Travel and Meetings

Travel and Meetings

“As the association community depends on a viable travel and tourism industry and vice versa, ASAE supports advancing domestic and international travel initiatives that balance the need for homeland security with the business needs of associations. ASAE also acknowledges the particular needs of the meetings industry and understands the importance of sustaining fundamental relationships when negotiating, developing and executing events.” – ASAE Board Approved Position Statement #10

Federal Employee Travel to Conferences and Meetings

Face-to-face meetings are the lifeblood of associations and essential to advancing the professional development of our workforce. No matter the industry, meetings and conferences are where knowledge and expertise are shared and successful collaborations are started. For associations, where a sense of shared purpose drives the mission and member engagement, meetings are crucial to business success.

The meetings industry is also critical to the U.S. economy, contributing nearly $122 billion in direct expenditures and supporting 1 million jobs, according to research conducted by the Meetings Mean Business coalition.

From 2012 through 2016, restrictions on travel and conference spending severely curtailed government employee attendance at association meetings and conferences across the country. Not only did this impact associations’ conference registration numbers; it also cut off an important dialogue between the public and private sectors and denied thousands of government workers access to continuing education, skills training, and best practices for their profession. As the new administration considers guidance on conference and travel spending for federal agencies, it’s important that the value of mission-related, face-to-face meetings is taken into account.

Last fall, the Obama administration relaxed guidelines on federal employee attendance at conferences. The updated guidance issued in late November by the Office of Management and Budget (OMB) reflected changes to the rules issued by the White House in 2012 that drastically reduced government travel after inappropriate conference spending by federal agencies was first reported and investigated by Congress.

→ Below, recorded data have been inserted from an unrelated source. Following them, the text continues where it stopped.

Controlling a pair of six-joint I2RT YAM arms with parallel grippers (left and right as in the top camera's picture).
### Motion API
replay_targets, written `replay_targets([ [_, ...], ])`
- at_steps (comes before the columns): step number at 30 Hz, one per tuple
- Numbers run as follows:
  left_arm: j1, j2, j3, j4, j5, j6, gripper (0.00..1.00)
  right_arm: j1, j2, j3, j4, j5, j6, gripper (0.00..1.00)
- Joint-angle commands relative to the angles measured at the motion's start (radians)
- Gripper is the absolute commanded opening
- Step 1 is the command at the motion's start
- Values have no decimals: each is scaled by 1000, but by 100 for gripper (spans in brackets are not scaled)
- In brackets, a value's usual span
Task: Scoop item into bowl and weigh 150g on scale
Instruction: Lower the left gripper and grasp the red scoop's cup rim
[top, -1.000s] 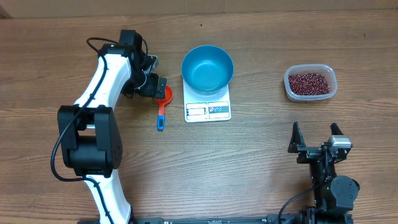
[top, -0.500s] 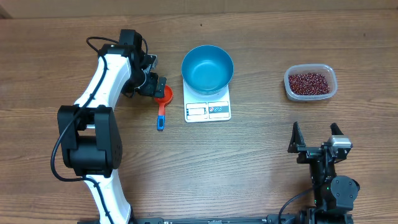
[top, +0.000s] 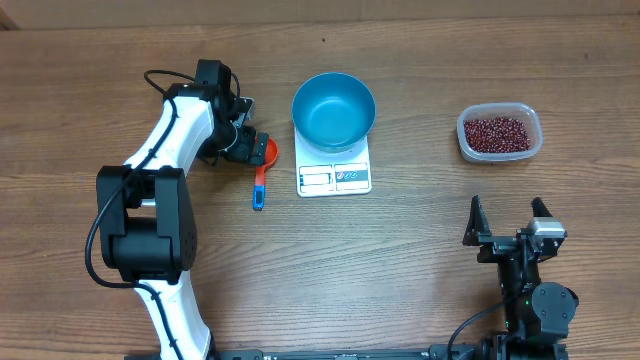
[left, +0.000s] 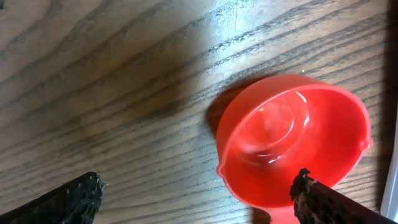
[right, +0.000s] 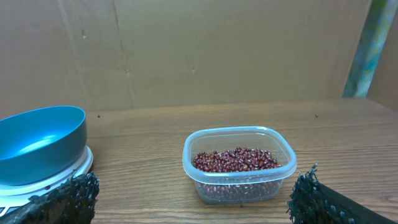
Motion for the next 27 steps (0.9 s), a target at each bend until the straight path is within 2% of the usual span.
replay_targets([
  [1,1,13,-8,10,-4,-3,100,5,-10,-10,3,9,2,100],
  [20,2,13,-11,77,-18,-3,99,5,-10,-10,3,9,2,100],
  [27,2,13,-62,130,-39,-3,100,5,-10,-10,3,9,2,100],
])
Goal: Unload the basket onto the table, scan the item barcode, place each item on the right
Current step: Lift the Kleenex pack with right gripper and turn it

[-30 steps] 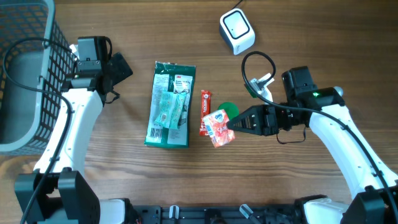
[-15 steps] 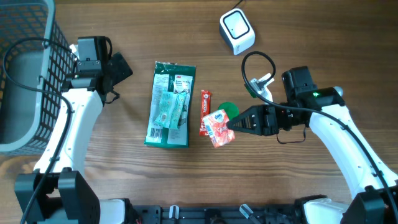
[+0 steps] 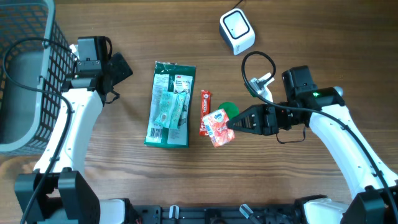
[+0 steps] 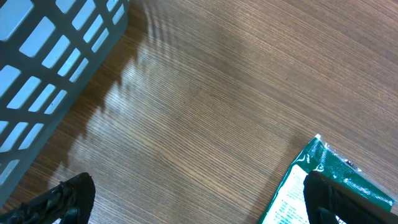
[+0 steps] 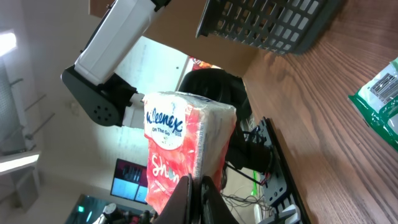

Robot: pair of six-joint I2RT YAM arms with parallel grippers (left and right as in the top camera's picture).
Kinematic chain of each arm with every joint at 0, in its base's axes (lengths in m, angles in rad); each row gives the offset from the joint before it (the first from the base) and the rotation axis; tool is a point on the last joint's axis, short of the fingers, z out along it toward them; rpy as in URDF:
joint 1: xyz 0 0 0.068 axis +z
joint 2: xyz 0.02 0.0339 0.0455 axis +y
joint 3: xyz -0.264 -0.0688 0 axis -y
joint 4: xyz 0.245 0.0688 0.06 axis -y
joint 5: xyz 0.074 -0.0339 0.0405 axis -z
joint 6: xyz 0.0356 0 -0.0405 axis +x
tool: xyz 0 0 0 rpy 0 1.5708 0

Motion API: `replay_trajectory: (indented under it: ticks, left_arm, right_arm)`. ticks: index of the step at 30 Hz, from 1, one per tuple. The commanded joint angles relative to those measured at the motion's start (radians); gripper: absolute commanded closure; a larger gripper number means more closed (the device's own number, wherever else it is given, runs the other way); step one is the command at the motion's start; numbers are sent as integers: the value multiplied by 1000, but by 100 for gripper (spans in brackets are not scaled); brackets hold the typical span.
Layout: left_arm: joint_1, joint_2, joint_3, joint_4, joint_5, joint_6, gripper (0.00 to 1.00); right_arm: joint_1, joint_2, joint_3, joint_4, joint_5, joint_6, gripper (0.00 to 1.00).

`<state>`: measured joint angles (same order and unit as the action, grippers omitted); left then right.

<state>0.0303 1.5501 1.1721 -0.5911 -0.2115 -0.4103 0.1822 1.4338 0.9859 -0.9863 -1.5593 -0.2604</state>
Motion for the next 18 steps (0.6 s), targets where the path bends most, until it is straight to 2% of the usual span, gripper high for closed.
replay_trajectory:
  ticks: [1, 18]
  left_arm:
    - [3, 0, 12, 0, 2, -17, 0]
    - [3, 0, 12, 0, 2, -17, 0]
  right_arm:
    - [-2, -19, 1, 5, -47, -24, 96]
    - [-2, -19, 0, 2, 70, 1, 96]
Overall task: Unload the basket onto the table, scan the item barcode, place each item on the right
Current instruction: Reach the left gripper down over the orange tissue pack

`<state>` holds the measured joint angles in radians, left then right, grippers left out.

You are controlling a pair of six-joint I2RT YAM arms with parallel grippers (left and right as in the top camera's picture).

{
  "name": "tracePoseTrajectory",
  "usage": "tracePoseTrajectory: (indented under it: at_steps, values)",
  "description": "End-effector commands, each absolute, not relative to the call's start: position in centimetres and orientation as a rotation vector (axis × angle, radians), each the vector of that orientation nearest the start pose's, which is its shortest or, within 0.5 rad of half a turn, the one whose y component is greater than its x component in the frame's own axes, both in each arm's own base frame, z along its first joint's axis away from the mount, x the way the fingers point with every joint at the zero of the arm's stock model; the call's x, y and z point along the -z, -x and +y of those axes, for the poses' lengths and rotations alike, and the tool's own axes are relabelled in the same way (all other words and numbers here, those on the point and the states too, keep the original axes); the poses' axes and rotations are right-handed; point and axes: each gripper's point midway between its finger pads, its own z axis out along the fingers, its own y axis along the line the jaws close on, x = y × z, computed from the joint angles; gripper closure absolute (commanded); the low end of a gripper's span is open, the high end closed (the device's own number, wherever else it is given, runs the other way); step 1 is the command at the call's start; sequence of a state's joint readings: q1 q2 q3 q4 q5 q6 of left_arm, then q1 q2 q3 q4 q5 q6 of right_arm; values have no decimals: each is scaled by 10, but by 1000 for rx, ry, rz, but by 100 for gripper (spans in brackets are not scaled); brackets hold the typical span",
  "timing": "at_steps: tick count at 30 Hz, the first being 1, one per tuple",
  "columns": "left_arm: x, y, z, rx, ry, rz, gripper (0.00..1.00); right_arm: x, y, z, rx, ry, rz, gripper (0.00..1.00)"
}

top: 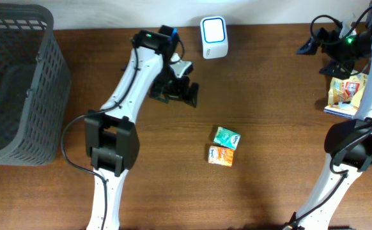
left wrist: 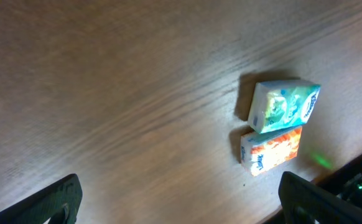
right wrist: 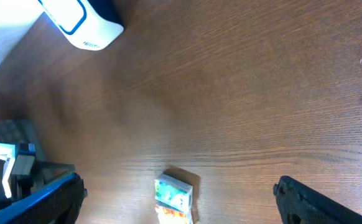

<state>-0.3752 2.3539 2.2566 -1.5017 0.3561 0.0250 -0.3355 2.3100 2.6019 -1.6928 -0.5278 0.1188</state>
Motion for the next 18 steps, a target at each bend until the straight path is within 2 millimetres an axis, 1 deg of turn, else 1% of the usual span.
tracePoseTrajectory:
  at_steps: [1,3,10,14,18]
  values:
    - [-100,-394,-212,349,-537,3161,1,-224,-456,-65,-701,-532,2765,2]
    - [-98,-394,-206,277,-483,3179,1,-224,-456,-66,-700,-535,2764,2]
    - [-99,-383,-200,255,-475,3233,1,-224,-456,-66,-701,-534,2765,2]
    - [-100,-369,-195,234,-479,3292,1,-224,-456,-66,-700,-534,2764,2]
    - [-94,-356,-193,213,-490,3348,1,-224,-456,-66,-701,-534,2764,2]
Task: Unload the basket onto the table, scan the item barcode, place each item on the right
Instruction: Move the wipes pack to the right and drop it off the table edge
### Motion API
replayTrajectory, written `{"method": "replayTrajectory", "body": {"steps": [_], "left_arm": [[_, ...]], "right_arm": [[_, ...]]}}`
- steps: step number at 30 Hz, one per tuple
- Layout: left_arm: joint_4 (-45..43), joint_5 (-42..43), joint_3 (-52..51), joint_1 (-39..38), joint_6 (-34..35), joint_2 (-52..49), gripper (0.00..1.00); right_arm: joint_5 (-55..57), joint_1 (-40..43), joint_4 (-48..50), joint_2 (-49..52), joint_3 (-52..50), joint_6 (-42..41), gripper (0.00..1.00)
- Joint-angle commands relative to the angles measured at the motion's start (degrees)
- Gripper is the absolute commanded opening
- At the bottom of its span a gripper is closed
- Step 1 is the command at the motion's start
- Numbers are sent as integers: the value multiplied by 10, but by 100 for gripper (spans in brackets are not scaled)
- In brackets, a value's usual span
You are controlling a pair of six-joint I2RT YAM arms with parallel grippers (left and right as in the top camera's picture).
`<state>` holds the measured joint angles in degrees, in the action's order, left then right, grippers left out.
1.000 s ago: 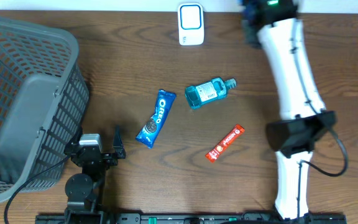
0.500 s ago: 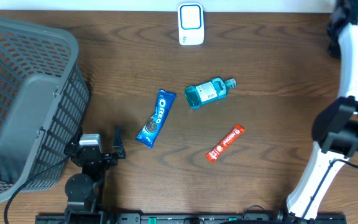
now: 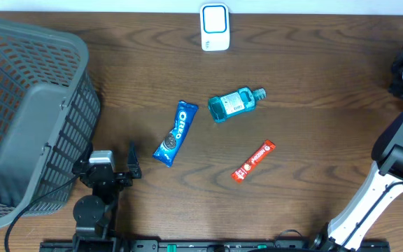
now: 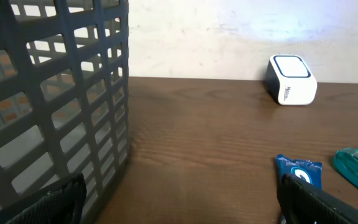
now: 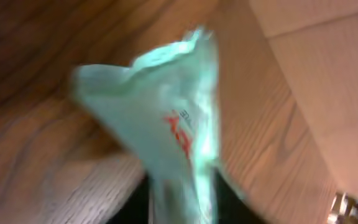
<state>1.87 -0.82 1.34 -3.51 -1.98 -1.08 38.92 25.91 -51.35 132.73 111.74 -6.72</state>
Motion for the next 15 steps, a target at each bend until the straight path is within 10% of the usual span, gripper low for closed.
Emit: {"method": "replayTrajectory", "body": {"steps": [1,2,15], "left_arm": [[21,-14,-11,-2,-8,0,98],[21,-14,-11,-2,-8,0,98],[21,-14,-11,-2,-8,0,98]], "right_arm": [[9,0,-1,-3,4,6,82],[1,-3,-3,-6,5,6,99],[-240,-119,-81,-163,5,-128,99]]}}
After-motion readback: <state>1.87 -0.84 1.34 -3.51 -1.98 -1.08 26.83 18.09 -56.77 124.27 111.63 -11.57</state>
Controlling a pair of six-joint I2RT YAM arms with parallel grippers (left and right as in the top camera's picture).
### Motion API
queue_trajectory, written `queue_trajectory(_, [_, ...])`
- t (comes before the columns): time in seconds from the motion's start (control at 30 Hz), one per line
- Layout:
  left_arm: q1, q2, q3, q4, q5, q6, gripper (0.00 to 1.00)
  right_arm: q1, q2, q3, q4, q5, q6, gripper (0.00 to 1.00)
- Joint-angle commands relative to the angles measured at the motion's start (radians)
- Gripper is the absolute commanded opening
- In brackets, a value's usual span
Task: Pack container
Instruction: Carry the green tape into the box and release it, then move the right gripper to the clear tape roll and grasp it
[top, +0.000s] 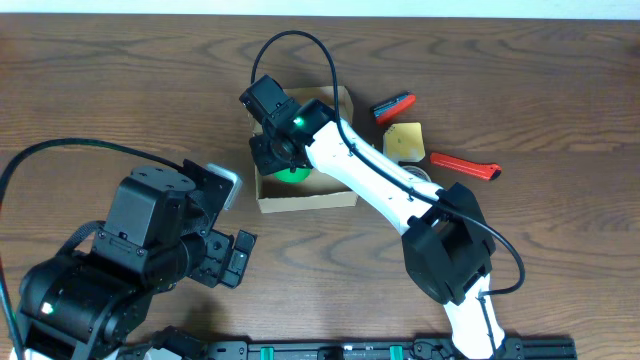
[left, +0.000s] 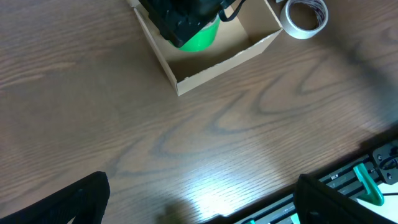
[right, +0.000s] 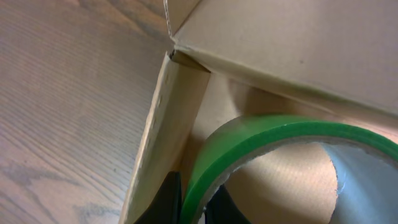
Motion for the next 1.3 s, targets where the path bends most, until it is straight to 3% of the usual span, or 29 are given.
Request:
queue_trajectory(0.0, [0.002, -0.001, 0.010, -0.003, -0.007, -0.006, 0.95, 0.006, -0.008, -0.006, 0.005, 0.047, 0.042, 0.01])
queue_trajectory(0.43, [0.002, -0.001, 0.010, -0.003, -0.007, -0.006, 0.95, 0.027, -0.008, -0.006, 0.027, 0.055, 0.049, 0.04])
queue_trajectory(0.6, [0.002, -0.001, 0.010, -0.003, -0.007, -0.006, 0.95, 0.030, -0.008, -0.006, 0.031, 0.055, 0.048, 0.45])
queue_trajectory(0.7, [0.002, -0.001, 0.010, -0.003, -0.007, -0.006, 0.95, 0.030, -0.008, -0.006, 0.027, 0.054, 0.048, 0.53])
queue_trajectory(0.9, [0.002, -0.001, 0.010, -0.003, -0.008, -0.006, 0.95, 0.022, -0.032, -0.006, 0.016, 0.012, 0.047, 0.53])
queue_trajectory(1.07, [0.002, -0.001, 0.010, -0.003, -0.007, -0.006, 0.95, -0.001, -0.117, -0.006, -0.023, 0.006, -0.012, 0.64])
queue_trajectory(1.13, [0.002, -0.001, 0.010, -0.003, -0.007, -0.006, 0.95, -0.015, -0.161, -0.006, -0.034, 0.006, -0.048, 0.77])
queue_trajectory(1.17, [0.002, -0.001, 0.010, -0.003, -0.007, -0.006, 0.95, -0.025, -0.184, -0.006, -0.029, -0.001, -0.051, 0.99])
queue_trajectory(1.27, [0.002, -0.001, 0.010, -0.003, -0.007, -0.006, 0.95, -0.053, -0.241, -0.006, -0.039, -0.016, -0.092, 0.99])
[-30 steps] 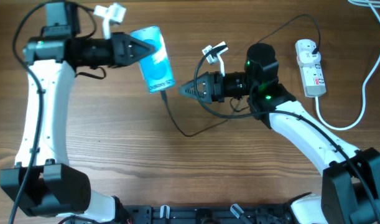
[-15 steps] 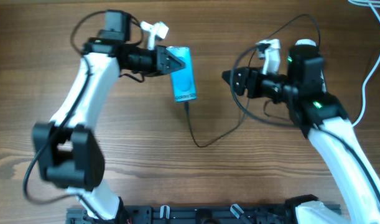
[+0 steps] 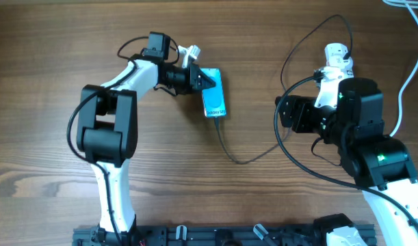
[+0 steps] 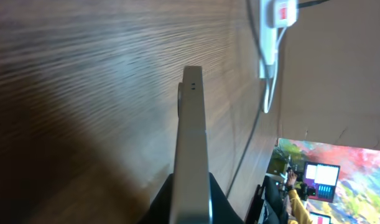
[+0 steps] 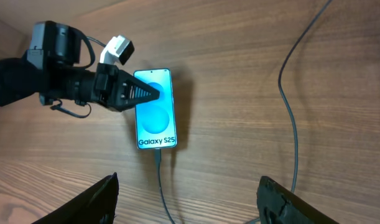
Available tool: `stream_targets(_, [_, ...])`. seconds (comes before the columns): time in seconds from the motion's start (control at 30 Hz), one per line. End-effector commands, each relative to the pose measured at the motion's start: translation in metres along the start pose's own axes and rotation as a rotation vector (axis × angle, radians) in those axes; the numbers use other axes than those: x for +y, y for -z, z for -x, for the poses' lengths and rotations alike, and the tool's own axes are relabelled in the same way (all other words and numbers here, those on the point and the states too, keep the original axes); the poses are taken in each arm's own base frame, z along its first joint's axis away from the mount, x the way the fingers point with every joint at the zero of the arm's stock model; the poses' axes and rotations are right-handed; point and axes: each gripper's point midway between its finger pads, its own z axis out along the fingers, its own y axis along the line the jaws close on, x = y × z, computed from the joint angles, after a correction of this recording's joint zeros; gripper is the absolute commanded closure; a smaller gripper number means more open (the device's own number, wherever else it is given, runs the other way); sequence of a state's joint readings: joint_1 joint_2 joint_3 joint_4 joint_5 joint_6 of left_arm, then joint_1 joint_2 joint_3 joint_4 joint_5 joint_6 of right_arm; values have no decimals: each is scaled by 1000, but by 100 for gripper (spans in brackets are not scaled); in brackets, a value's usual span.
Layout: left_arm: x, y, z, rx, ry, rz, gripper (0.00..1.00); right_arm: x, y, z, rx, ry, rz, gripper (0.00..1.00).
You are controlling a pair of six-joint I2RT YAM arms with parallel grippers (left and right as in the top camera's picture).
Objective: Plug charger to phone and switch on socket
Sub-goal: 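Lower the phone with the left gripper and move the right arm toward the power strip, then lay the phone flat on the table and open the left gripper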
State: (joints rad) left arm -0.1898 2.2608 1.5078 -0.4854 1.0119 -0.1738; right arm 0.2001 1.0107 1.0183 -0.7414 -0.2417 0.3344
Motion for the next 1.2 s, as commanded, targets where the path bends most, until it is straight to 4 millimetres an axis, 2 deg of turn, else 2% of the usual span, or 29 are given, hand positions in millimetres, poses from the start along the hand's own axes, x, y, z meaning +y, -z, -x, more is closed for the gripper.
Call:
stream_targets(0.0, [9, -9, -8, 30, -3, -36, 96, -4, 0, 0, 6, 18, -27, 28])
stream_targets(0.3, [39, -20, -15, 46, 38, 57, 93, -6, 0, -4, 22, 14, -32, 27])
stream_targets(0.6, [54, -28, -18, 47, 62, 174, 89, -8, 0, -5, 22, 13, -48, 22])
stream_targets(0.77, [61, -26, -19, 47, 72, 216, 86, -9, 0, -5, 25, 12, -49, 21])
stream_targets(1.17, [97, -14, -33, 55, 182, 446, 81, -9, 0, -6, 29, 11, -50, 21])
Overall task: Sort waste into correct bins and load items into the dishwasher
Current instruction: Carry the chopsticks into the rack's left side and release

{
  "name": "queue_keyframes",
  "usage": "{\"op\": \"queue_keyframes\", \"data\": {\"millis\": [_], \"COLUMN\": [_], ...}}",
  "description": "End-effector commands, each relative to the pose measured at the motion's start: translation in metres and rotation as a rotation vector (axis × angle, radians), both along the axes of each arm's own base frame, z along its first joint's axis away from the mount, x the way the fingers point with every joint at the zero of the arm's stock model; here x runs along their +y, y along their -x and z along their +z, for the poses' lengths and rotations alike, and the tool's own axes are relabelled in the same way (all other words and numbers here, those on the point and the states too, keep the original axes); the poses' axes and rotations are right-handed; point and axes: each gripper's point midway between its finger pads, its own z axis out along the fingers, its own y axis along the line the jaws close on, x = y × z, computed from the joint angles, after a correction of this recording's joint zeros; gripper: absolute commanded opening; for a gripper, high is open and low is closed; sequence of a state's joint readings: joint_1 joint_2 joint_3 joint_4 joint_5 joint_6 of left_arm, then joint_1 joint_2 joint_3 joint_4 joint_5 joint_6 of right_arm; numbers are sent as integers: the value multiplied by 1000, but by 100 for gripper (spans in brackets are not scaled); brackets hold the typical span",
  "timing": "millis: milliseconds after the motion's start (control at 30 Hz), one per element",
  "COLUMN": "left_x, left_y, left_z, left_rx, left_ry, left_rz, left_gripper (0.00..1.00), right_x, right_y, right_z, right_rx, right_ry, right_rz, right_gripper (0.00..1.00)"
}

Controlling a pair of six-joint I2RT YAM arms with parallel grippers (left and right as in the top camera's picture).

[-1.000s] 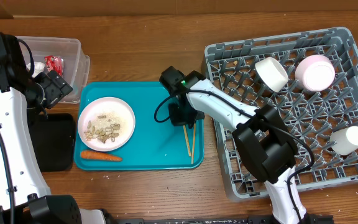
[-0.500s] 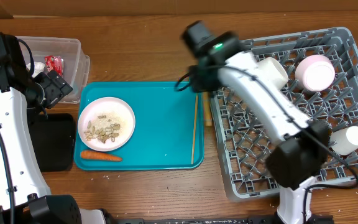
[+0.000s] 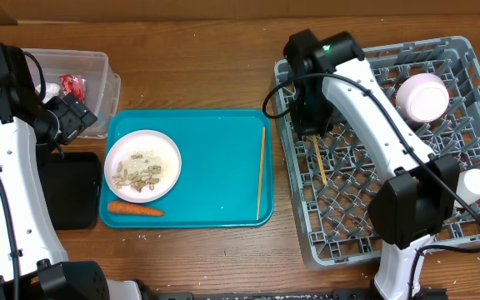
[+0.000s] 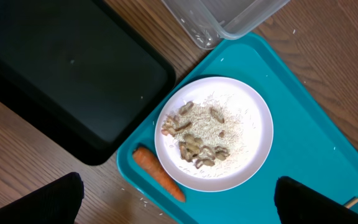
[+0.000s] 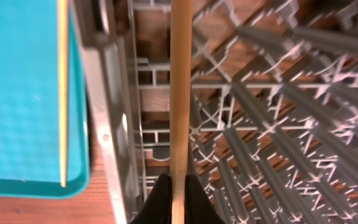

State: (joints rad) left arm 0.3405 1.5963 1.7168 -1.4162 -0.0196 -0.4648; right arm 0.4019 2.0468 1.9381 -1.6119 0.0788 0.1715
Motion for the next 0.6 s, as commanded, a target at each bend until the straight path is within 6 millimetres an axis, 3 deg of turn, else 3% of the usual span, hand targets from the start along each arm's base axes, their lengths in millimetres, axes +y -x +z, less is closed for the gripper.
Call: {"op": "queue_keyframes", "data": {"millis": [0, 167, 433, 500, 567], "left_x": [1, 1, 1, 1, 1], "left_y": [-2, -2, -3, -2, -2], "left_z": [4, 4, 4, 4, 4], "left_rx": [-9, -10, -11, -11, -11], "left_ry": [-15, -15, -16, -15, -15], "left_rz": [-16, -16, -16, -16, -16], "left_gripper": [100, 100, 100, 100, 100], "right_x": [-2, 9, 11, 12, 12], "right_y": [17, 34, 35, 35, 35], "right_z": [-12, -32, -35, -36, -36], "right_rx": [60, 136, 139, 137, 138], "right_ry": [-2, -56, -59, -59, -59], "right_rz": [22, 19, 25, 24, 25], "right_gripper": [4, 4, 5, 10, 24]}}
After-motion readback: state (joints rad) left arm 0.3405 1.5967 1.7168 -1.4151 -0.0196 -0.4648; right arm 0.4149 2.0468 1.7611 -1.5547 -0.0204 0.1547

This update provides many of the process changes that members of the association community have been asking the administration to make since 2012. ASAE and the association community support changes to agency guidance that reduce the paperwork requirements for agency travel and attendance at association conferences. It’s unclear whether this guidance will survive in the Trump administration, which has signaled a strong interest in curbing government spending.

While we’ve seen real progress in terms of senior government officials and lawmakers recognizing the value of meetings, we’ll need to continue to emphasize and cultivate this understanding with the Trump administration.

Lastly, while border security and screening of travelers is important, ASAE believes security concerns need to be balanced by the need to facilitate international travel to meetings and conferences in the U.S. President Trump’s revised travel ban could have a chilling effect on international travel to the U.S. in general. The revised executive order on travel raises the possibility that countries beyond the six that are temporarily banned may be forced to provide additional security information to the U.S. government to support U.S. visa and other immigration determinations. ASAE’s position is that, ideally, a balance must be struck between the need for appropriate vetting standards and the need to facilitate legitimate travel to the U.S.